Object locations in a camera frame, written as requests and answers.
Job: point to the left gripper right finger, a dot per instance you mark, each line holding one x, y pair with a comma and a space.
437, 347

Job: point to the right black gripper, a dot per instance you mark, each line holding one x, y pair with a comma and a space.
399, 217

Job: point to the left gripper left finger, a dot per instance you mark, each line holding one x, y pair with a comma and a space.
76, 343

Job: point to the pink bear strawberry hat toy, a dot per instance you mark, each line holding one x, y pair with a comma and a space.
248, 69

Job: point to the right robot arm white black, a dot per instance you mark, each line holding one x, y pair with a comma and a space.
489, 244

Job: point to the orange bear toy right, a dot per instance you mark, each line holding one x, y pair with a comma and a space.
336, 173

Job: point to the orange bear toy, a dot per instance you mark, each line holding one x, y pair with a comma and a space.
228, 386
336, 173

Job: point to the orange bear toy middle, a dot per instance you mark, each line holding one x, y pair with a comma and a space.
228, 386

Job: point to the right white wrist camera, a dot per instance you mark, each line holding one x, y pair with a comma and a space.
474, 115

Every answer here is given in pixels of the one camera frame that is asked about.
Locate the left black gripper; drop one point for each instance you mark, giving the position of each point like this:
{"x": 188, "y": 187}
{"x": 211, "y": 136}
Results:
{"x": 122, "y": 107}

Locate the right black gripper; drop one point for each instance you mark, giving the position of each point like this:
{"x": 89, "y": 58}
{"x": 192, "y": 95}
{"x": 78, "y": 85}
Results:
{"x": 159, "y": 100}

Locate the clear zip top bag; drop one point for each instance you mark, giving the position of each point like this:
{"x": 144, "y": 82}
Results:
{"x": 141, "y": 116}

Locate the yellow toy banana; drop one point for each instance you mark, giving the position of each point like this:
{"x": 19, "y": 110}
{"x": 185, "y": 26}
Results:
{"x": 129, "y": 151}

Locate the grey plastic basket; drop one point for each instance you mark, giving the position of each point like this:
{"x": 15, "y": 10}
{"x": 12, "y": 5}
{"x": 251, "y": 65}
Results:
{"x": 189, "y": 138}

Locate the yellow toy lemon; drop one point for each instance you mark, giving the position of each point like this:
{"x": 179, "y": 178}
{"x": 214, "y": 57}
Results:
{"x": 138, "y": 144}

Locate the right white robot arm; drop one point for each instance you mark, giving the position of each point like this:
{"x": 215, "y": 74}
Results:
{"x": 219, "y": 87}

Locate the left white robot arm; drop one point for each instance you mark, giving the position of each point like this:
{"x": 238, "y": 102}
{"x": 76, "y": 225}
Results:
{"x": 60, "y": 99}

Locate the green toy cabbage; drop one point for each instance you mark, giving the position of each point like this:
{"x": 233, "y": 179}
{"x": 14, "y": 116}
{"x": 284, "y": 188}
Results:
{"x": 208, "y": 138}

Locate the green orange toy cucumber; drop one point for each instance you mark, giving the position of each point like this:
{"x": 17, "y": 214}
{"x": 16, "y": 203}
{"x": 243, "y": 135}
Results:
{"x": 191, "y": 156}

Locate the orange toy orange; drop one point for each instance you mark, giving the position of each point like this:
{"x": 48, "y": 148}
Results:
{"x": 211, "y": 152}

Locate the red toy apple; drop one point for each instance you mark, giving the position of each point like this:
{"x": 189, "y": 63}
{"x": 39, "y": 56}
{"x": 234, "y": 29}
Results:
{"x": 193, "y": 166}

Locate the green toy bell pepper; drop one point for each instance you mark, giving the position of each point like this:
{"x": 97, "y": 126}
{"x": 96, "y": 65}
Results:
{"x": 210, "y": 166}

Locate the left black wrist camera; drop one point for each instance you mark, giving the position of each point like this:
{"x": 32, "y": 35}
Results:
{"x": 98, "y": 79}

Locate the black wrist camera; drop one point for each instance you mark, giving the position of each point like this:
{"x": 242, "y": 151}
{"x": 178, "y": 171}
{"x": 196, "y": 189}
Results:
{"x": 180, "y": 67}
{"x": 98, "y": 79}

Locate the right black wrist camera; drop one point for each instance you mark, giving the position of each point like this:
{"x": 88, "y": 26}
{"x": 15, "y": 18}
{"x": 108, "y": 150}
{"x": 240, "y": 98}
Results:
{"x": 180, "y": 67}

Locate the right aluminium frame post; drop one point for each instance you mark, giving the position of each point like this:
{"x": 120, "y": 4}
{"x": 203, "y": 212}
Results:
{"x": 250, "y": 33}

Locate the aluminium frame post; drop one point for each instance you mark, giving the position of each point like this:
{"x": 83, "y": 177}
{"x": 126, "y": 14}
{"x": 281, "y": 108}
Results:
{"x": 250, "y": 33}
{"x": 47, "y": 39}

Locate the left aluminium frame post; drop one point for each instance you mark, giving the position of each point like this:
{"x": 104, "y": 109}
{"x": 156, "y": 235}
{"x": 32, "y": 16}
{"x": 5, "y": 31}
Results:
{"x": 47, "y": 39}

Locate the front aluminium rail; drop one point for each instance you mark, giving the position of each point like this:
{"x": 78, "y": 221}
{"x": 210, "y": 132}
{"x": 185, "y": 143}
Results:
++++++++
▶ _Your goal_
The expected output is an exact copy of all the records above.

▶ _Answer for the task_
Object locations in a camera frame, written as requests and answers.
Job: point to the left gripper right finger, a dot per instance you mark, each line holding one x, y pair with a comma and a space.
437, 347

Job: point to the right black gripper, a dot per instance you mark, each line holding one x, y pair with a comma and a space.
399, 217

Job: point to the left gripper left finger, a dot per instance you mark, each line holding one x, y pair with a comma and a space.
76, 343

Job: point to the pink bear strawberry hat toy, a dot per instance you mark, each line holding one x, y pair with a comma and a space.
248, 69

Job: point to the right robot arm white black, a dot per instance you mark, each line holding one x, y pair with a comma and a space.
489, 244

Job: point to the orange bear toy right, a dot per instance you mark, each line holding one x, y pair with a comma and a space.
336, 173

Job: point to the orange bear toy, a dot per instance you mark, each line holding one x, y pair with a comma and a space.
228, 386
336, 173

Job: point to the orange bear toy middle, a dot per instance you mark, each line holding one x, y pair with a comma and a space.
228, 386

Job: point to the right white wrist camera, a dot per instance you mark, each line holding one x, y pair with a comma and a space.
474, 115

Every answer here is given in pixels of the one camera frame that is asked about.
Locate the left black gripper; drop one point for each instance you mark, giving the position of each point like this:
{"x": 188, "y": 187}
{"x": 211, "y": 136}
Results:
{"x": 122, "y": 107}

Locate the right black gripper; drop one point for each instance you mark, giving the position of each point like this:
{"x": 89, "y": 58}
{"x": 192, "y": 95}
{"x": 78, "y": 85}
Results:
{"x": 159, "y": 100}

Locate the clear zip top bag; drop one point for each instance you mark, giving the position of each point like this:
{"x": 144, "y": 82}
Results:
{"x": 141, "y": 116}

Locate the yellow toy banana; drop one point for each instance you mark, giving the position of each point like this:
{"x": 19, "y": 110}
{"x": 185, "y": 26}
Results:
{"x": 129, "y": 151}

Locate the grey plastic basket; drop one point for each instance you mark, giving the position of each point like this:
{"x": 15, "y": 10}
{"x": 12, "y": 5}
{"x": 251, "y": 65}
Results:
{"x": 189, "y": 138}

Locate the yellow toy lemon; drop one point for each instance you mark, giving the position of each point like this:
{"x": 179, "y": 178}
{"x": 214, "y": 57}
Results:
{"x": 138, "y": 144}

Locate the right white robot arm; drop one point for each instance you mark, giving the position of each point like this:
{"x": 215, "y": 74}
Results:
{"x": 219, "y": 87}

Locate the left white robot arm; drop one point for each instance you mark, giving the position of each point like this:
{"x": 238, "y": 102}
{"x": 76, "y": 225}
Results:
{"x": 60, "y": 99}

Locate the green toy cabbage; drop one point for each instance you mark, giving the position of each point like this:
{"x": 233, "y": 179}
{"x": 14, "y": 116}
{"x": 284, "y": 188}
Results:
{"x": 208, "y": 138}

Locate the green orange toy cucumber; drop one point for each instance you mark, giving the position of each point like this:
{"x": 17, "y": 214}
{"x": 16, "y": 203}
{"x": 243, "y": 135}
Results:
{"x": 191, "y": 156}

Locate the orange toy orange; drop one point for each instance you mark, giving the position of each point like this:
{"x": 48, "y": 148}
Results:
{"x": 211, "y": 152}

Locate the red toy apple; drop one point for each instance you mark, giving the position of each point like this:
{"x": 189, "y": 63}
{"x": 39, "y": 56}
{"x": 234, "y": 29}
Results:
{"x": 193, "y": 166}

Locate the green toy bell pepper; drop one point for each instance you mark, giving the position of each point like this:
{"x": 97, "y": 126}
{"x": 96, "y": 65}
Results:
{"x": 210, "y": 166}

Locate the left black wrist camera; drop one point for each instance you mark, giving the position of each point like this:
{"x": 32, "y": 35}
Results:
{"x": 98, "y": 79}

Locate the black wrist camera; drop one point for each instance you mark, giving the position of each point like this:
{"x": 242, "y": 151}
{"x": 178, "y": 171}
{"x": 196, "y": 189}
Results:
{"x": 180, "y": 67}
{"x": 98, "y": 79}

Locate the right black wrist camera; drop one point for each instance you mark, giving the position of each point like this:
{"x": 88, "y": 26}
{"x": 15, "y": 18}
{"x": 108, "y": 150}
{"x": 240, "y": 98}
Results:
{"x": 180, "y": 67}

Locate the right aluminium frame post; drop one point for each instance you mark, giving the position of each point like this:
{"x": 120, "y": 4}
{"x": 203, "y": 212}
Results:
{"x": 250, "y": 33}

Locate the aluminium frame post; drop one point for each instance you mark, giving the position of each point like this:
{"x": 83, "y": 177}
{"x": 126, "y": 14}
{"x": 281, "y": 108}
Results:
{"x": 250, "y": 33}
{"x": 47, "y": 39}

Locate the left aluminium frame post; drop one point for each instance you mark, giving the position of each point like this:
{"x": 104, "y": 109}
{"x": 156, "y": 235}
{"x": 32, "y": 16}
{"x": 5, "y": 31}
Results:
{"x": 47, "y": 39}

Locate the front aluminium rail; drop one point for each instance you mark, giving the position of each point like this:
{"x": 78, "y": 221}
{"x": 210, "y": 132}
{"x": 185, "y": 143}
Results:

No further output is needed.